While there’s little doubt that technology has played a massive role in shaping how we see action movies (and their fantastical subset in particular), does Miller think there’s been an evolution in the genre on a basic level or has it stayed largely the same and its merely audiences that are more sophisticated and demanding more ‘realistic’ stunts and set-pieces?
“I think it’s a function of both. There’s people’s expectations but as screenwriters, producers, directors we’re all part of the audience too. Some things work, some thing’s don’t and the cleverest people think hard about why things do or don’t. That being said there’s always been action in cinema – it’s just exponentially easier to realise a big idea on screen in 2016 than it was in 1966. But if you look at say, car-chases… Bullitt… Holy God… that’s probably still the best car-chase ever shot. If you look at the gun-fight in HEAT… still brilliant. The thing that these great action sequences all have in common and which hasn’t changed is that there’s a strong character or idea at the centre of it, someone making decisions in the centre of it all that are interesting. Look at Jason Bourne, not Jason Bourne the latest movie but the one of The Bourne Identity. That was just revelatory with the action. Almost every single move felt character-specific. It feels like you are inside someone’s head and you are part of that decision-making process. You’re seeing things in a way that is genuinely surprising but helps you understand him more. I think the hardest part of writing action IS character. Nowadays there are plenty of unbelievably big explosions but there’s also the ability to have the intimate choreography that wasn’t as possible a decade ago.”

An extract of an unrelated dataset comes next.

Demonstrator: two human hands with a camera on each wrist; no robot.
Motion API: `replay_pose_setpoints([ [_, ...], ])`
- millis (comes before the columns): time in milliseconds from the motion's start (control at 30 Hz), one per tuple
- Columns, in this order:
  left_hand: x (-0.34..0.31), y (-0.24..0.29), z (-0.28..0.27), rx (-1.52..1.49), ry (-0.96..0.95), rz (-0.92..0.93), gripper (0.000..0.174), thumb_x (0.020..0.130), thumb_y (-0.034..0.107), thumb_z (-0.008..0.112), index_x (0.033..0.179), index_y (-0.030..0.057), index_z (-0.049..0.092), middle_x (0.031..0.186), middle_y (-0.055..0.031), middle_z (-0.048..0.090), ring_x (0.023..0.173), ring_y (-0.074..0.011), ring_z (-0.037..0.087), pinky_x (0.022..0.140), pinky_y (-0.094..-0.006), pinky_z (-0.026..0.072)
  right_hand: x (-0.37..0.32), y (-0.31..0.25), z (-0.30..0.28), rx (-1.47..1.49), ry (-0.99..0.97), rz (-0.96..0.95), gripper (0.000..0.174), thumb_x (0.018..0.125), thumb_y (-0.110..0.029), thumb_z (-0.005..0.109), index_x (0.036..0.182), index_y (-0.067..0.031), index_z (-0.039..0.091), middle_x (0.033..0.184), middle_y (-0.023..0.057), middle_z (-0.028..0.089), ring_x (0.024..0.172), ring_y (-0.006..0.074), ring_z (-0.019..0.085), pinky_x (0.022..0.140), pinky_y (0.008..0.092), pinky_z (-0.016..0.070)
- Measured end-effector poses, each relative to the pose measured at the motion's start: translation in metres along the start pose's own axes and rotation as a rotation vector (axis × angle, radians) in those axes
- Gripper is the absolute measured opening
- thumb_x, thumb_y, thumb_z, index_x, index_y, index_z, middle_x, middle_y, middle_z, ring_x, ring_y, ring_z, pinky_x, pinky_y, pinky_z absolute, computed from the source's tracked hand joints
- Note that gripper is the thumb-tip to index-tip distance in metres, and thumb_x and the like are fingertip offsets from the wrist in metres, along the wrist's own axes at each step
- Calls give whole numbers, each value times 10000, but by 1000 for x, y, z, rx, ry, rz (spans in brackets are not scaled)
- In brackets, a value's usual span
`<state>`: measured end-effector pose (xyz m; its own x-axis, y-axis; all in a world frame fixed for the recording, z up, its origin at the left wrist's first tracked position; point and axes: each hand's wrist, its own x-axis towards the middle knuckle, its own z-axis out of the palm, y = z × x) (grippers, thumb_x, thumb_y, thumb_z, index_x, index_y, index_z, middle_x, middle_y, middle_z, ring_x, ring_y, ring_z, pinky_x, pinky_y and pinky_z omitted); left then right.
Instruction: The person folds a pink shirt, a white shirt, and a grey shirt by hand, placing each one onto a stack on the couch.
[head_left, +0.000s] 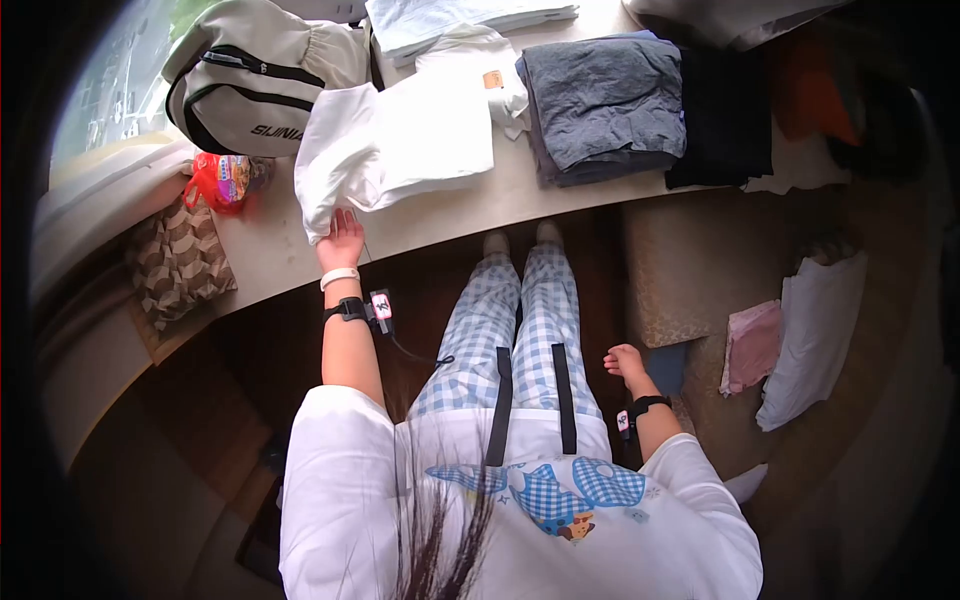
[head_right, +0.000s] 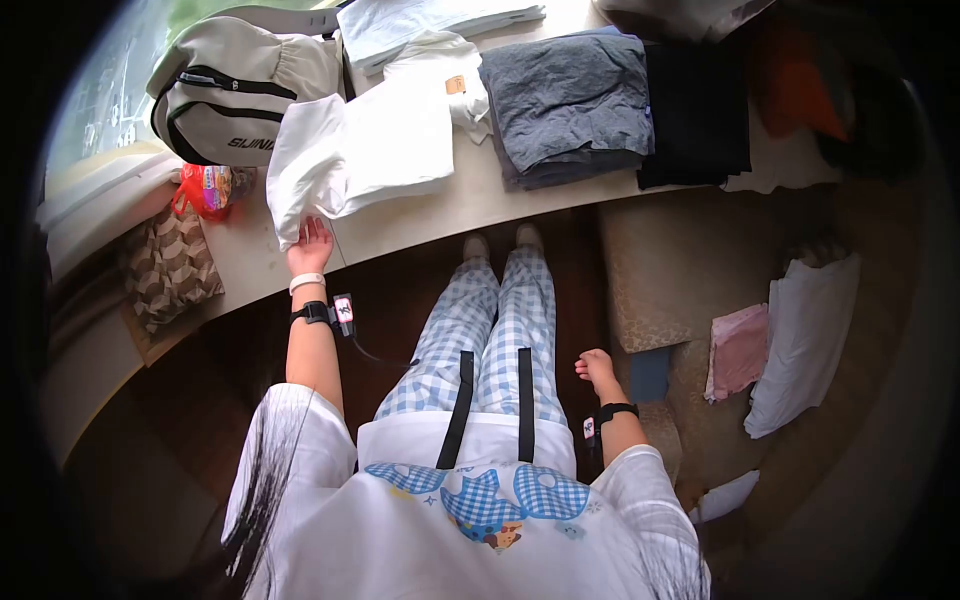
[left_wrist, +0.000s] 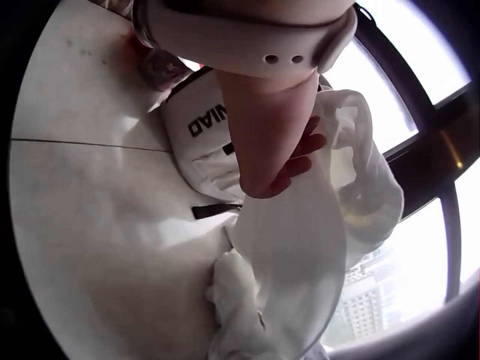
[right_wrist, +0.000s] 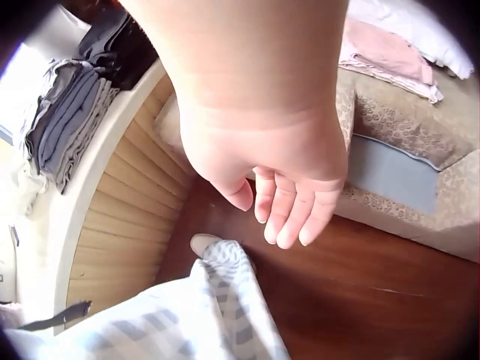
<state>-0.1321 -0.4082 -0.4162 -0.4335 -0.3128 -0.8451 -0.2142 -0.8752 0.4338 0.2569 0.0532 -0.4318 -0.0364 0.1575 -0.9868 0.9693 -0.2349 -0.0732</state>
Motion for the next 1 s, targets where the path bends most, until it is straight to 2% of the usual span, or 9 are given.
replay_pose_setpoints([
  [33,-1,-9,-6,30,316,48,379,902,357,305,1065,57,469,1075,-94,537,992,-243,526,836,-395,366,0,-6,7,28,-24,-21,105,829,-162,508,867,-68,536,745,67,604,623,149,589,555,271,497],
  [100,5,-48,0,192,291,-118,388,886,382,325,1080,64,436,1047,-97,511,964,-230,521,814,-376,376,-4,-20,16,56,-62,-40,117,839,-162,496,885,-62,534,767,78,606,644,158,592,575,272,499],
  [233,-12,-145,63,634,-149,-256,400,802,277,534,1122,59,434,1019,-98,523,893,-230,537,764,-336,406,-26,-33,25,101,-83,-73,110,855,-154,484,880,-57,529,762,68,600,637,140,575,570,253,480],
  [367,-3,-228,129,1096,-857,323,409,738,231,630,1100,57,553,902,-118,578,918,-247,509,842,-307,398,-42,-23,17,117,-31,-87,119,869,-156,471,885,-56,532,764,61,599,645,127,574,577,243,479],
  [467,4,-264,168,1661,-699,738,478,696,213,633,1141,62,551,972,-199,564,1000,-310,446,863,-312,381,-56,-2,5,150,47,-93,117,867,-150,469,896,-55,531,772,66,600,644,133,578,581,248,485],
  [567,10,-275,182,1728,-373,413,495,670,220,600,1138,63,558,1126,-321,435,1098,-404,307,890,-326,360,-66,27,-8,223,125,-86,122,860,-144,465,920,-58,528,782,78,607,655,152,594,580,263,499],
  [800,-4,-209,118,2032,-111,1198,203,701,160,573,895,102,587,1116,-138,463,1027,-327,476,869,-465,338,-72,67,-4,171,130,47,140,859,-171,467,916,-62,532,772,74,606,658,157,594,557,264,503],
  [900,-29,-148,85,2741,-132,659,338,755,239,561,1088,183,581,1245,-129,390,1157,-359,387,1016,-540,171,-73,64,4,144,82,72,127,851,-171,479,900,-68,534,772,71,605,658,161,590,571,275,501],
  [1000,-25,-109,46,2815,-205,361,381,748,245,584,1117,156,558,1294,-131,360,1110,-335,475,991,-502,272,-64,48,14,106,25,45,117,845,-170,489,890,-71,531,774,70,604,658,162,584,586,282,495],
])
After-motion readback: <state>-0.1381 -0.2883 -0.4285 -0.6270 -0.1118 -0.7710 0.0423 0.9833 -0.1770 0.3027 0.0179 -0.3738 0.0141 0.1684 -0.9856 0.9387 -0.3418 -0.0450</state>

Is there any project he thinks has been out of reach that and to which he’d like to turn his hand (and keyboard) if he got the chance?

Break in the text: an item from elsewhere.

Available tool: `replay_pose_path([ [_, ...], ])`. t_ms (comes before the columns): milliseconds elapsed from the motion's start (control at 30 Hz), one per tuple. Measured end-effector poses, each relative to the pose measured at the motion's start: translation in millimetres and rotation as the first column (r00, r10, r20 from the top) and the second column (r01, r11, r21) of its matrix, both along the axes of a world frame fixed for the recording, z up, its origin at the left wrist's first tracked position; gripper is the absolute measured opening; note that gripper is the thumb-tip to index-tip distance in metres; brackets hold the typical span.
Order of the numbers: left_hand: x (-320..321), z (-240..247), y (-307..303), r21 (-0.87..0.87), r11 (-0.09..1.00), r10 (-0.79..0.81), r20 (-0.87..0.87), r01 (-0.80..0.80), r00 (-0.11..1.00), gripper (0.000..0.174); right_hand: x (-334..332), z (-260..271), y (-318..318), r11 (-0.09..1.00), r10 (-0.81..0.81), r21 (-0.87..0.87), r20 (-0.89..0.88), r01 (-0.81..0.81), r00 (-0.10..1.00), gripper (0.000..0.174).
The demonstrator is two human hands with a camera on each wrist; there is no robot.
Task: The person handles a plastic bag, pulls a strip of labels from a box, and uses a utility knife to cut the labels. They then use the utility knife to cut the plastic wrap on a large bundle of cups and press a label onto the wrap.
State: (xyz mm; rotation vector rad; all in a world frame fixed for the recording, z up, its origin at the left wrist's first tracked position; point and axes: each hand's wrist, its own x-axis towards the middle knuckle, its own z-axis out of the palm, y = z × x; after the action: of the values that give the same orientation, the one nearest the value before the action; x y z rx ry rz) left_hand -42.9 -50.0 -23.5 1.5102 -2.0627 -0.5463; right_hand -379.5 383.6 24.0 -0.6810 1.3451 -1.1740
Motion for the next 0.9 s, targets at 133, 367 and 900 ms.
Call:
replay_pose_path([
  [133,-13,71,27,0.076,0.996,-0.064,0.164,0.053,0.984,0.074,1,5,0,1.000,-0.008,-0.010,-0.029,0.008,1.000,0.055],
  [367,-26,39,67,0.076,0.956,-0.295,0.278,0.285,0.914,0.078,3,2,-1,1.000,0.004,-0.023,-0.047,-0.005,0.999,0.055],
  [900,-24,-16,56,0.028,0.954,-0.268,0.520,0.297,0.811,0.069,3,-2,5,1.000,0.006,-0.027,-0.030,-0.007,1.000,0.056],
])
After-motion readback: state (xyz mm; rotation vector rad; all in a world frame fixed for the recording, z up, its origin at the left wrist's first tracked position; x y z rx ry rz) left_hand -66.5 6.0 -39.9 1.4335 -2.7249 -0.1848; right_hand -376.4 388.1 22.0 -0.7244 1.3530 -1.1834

“Oh, wow. I could run down a list of my fandoms. I would love to do a Star Trek film, I would love to do a James Bond movie, I would love to do a Batman movie. In terms of the genre stuff, that’s where my head is at. There’s probably a through-line that goes through all of those things. Those excite me and I think I have things to say and would love to explore those worlds. But I fall in love with everything that I work on. I have to. I have to have that relationship with the script and the project to make it my own and have my own definition of it being ‘good’. When it comes to the things that I write, I am a serial monogamist,” Ashley laughs.

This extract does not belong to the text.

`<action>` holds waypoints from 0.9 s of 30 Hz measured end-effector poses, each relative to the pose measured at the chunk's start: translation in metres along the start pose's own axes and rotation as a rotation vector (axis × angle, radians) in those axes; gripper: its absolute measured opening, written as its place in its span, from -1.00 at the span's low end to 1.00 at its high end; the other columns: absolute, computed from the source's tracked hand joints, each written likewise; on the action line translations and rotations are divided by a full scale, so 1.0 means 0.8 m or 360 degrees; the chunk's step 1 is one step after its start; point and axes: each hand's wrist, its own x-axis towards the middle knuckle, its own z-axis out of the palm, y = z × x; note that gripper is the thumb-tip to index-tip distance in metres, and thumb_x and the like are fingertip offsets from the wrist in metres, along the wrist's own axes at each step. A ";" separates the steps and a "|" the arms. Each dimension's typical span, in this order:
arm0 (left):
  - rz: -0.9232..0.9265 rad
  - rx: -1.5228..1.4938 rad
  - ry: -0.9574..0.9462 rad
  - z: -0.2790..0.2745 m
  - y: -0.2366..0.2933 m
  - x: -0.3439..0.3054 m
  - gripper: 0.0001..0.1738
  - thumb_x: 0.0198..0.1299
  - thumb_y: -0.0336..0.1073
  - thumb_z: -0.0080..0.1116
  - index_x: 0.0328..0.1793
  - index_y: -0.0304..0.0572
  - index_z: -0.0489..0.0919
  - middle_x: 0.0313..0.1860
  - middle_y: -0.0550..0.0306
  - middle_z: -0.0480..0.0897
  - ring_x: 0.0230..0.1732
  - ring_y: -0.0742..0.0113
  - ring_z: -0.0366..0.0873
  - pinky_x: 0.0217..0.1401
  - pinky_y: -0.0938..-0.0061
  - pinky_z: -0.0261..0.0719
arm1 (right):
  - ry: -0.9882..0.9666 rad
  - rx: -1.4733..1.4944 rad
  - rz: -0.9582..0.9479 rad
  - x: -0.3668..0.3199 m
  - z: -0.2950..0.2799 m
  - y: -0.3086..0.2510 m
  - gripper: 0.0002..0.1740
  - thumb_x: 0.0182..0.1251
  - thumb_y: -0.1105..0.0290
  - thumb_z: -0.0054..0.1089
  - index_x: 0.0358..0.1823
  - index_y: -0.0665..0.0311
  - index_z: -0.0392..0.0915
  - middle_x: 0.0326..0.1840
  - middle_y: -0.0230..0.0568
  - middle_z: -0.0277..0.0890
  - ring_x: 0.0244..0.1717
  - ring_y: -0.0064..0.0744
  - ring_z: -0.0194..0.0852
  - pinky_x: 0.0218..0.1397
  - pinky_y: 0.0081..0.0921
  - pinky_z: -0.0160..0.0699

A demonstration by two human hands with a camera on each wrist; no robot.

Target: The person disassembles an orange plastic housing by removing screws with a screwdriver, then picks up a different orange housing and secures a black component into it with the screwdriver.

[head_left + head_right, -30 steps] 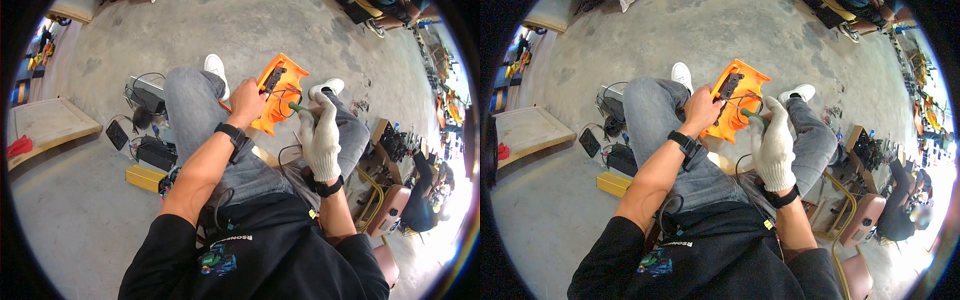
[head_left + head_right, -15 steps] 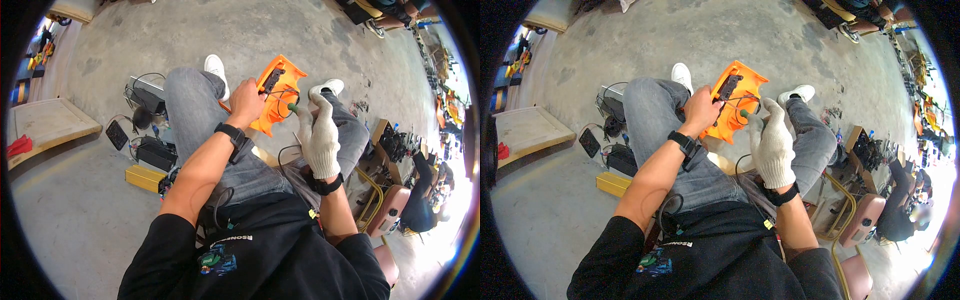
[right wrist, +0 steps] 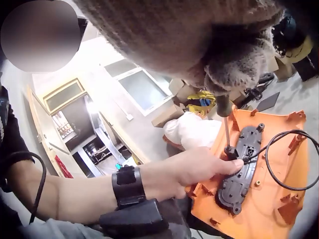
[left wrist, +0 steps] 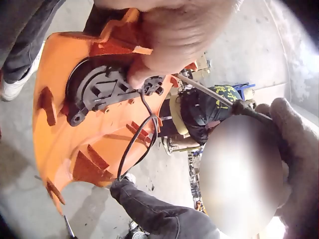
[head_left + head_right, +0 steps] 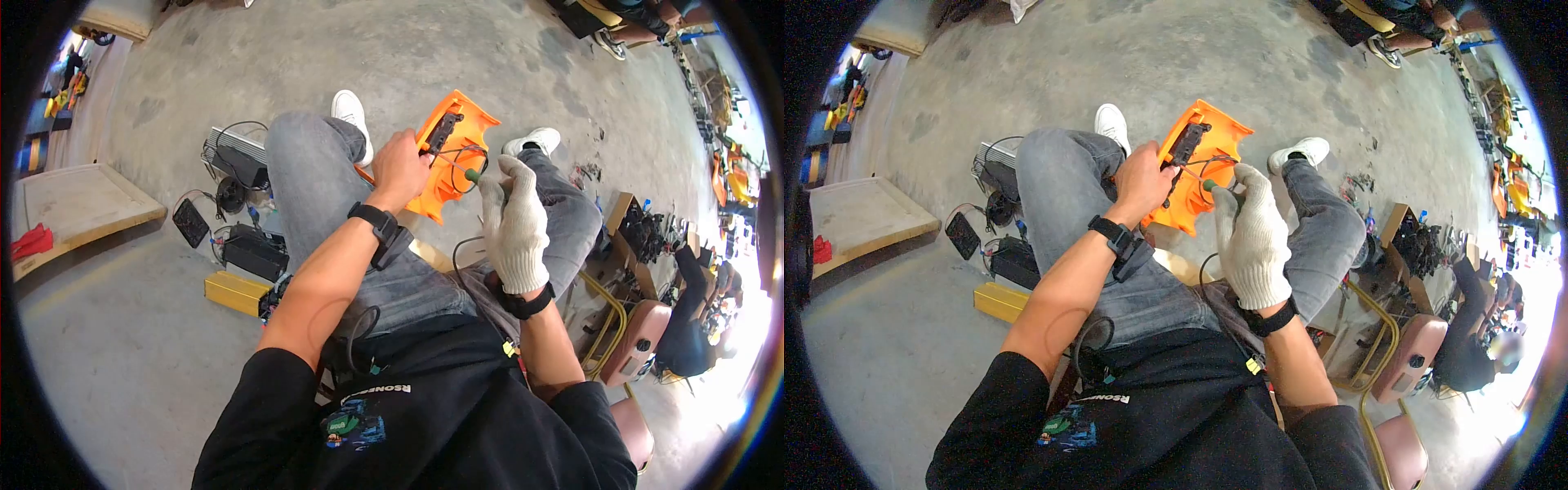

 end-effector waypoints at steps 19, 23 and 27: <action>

His next project will be getting as much scrutiny, if not more, than his Marvel contributions: it’s the controversial remake of Big Trouble in Little China. But Ashley says he’s aware of how much the original film is beloved by fans because he’s one too and intends to treat it with all the respect the cult classic deserves… (he’s joked that he’s seen the original 1986 times (at least we think he’s joking).
“Yeah, we’re working on Big Trouble in Little China which is very exciting and cool. It’s daunting in many ways, but I love that movie. And Casablanca. But I’d never dare remake Casablanca (laughs). But I love Big Trouble in Little China and I’m aware of the pressure. I’m also working on a couple of television projects where I hope I’ve correctly identified the ‘engine’ of the shows. I’m just doing my thing alone with that page!”